There was a time when I was making bread because there was no good bakery around. Now there is no excuse, but I’m still drawn into the habit of making a mess in my kitchen by sprinkling it with flour and leaving traces of dough on the sink and kitchen counter.
But in the end, it doesn’t matter. When you open the lid of a cast iron pan, the smell of fresh bread is amazing. The first bite into a slice of bread – the soft flesh and crunchy crust, the perfect slight tang from the sourdough and the long rise is worth all the cleaning that you need to do.
Pain de campange
Traditional, delicious French cottage bread
For a starter
- 25g active sourdough starter
- 100g lukewarm water
- 100g strong flour
- 25g wholemeal flour
In a medium bowl mix together starter, water, and flours. Cover it with a cling film and leave in a warm place for 6-8 hours.
For the dough
- 300g strong flour
- 100g wholemeal flour
- 310g lukewarm water
- 10g salt
- 1/4 tsp instant yeast
- 180g starter from the previous step
Add salt, yeast and 180g starter (you will be left with some starter left so you can use it for next loaves of bread). Knead shortly for a few minutes. The dough will be loose and quite sticky.

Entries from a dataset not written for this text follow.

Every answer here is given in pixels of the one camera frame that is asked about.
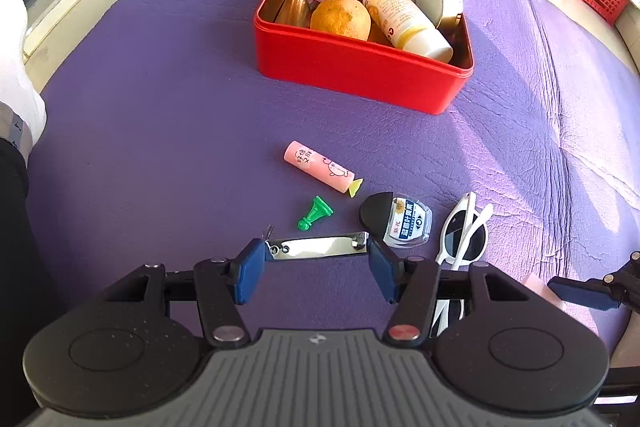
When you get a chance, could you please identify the white sunglasses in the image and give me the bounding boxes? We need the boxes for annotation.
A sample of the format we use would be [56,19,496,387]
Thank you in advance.
[428,190,496,341]

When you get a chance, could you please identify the black trouser leg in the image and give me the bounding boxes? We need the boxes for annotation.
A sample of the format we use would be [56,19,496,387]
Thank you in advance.
[1,140,60,426]

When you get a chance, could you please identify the purple padded mat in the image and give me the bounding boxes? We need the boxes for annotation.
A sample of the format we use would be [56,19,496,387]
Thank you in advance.
[24,0,640,358]

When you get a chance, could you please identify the black capped clear jar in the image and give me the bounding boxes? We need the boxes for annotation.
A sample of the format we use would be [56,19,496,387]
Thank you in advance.
[358,192,433,249]

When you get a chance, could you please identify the silver nail clipper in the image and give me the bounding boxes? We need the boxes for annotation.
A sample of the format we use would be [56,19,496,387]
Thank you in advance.
[260,225,369,261]

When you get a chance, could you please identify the pink cartoon tube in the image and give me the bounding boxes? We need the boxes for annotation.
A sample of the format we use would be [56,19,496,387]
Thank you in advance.
[283,141,363,198]

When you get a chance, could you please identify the orange fruit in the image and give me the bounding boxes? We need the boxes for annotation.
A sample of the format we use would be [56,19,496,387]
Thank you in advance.
[310,0,371,41]

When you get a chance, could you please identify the red square tin box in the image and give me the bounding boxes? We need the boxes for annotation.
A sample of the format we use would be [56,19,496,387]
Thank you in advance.
[254,0,474,115]

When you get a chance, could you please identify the white sock foot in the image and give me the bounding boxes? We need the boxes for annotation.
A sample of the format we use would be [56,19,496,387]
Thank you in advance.
[1,0,47,159]

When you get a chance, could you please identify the yellow white pill bottle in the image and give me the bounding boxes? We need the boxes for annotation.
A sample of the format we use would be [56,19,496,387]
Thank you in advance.
[361,0,454,63]

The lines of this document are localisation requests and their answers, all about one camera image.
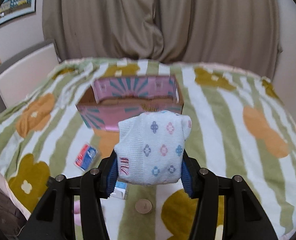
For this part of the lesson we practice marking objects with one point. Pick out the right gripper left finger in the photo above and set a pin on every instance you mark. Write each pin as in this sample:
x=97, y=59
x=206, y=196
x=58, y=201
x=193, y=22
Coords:
x=53, y=217

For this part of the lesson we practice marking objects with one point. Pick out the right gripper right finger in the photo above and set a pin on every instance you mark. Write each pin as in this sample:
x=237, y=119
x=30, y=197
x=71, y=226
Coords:
x=243, y=215

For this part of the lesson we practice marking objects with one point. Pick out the pink fluffy scrunchie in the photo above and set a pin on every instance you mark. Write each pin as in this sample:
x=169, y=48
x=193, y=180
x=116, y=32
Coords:
x=77, y=213

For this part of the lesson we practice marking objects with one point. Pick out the blue white barcode box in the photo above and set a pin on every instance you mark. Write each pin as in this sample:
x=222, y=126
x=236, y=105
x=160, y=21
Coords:
x=120, y=190

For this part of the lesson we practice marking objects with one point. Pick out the red blue floss pick box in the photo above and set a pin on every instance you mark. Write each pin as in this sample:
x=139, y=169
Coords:
x=85, y=157

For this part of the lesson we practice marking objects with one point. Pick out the white patterned sock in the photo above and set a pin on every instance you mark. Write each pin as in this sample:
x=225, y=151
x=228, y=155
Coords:
x=151, y=146

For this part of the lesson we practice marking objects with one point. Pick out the small wooden round lid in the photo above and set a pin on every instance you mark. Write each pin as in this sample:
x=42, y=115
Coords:
x=143, y=206

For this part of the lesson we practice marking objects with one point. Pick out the floral striped fleece blanket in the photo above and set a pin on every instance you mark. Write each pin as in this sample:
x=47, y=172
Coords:
x=239, y=126

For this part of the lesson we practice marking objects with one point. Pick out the grey bed headboard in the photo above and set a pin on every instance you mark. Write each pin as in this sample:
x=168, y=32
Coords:
x=3, y=62

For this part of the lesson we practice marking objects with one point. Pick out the pink teal cardboard box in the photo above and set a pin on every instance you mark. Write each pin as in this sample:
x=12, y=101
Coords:
x=110, y=100

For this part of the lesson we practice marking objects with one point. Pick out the white headboard cushion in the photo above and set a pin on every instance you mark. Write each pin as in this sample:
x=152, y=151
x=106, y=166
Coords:
x=26, y=71

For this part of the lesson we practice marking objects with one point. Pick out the beige curtain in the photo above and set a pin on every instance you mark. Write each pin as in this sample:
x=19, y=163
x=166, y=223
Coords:
x=239, y=33

Cover the bowl with a towel for at least 5 hours until it doubles in size. During the first 2 hours fold the dough 3 or 4 times – see how the author does it.
Form it into the ball and place it into the floured basket or a bowl covered with floured tea towel. Cover it with a cling film and put it into a fridge for 12-14 hours.
After this time put the cast iron pan into the oven and heat it to 240°C. Leave the pan to heat for 45 minutes.
Take the dough from the fridge and put it into the heated pan. Bake for 30 minutes.
Take the lid off and bake for another 20 more minutes or until dark golden. The bread should sound hollow when tapped on the bottom.
Cool the baked bread on the cooling rack.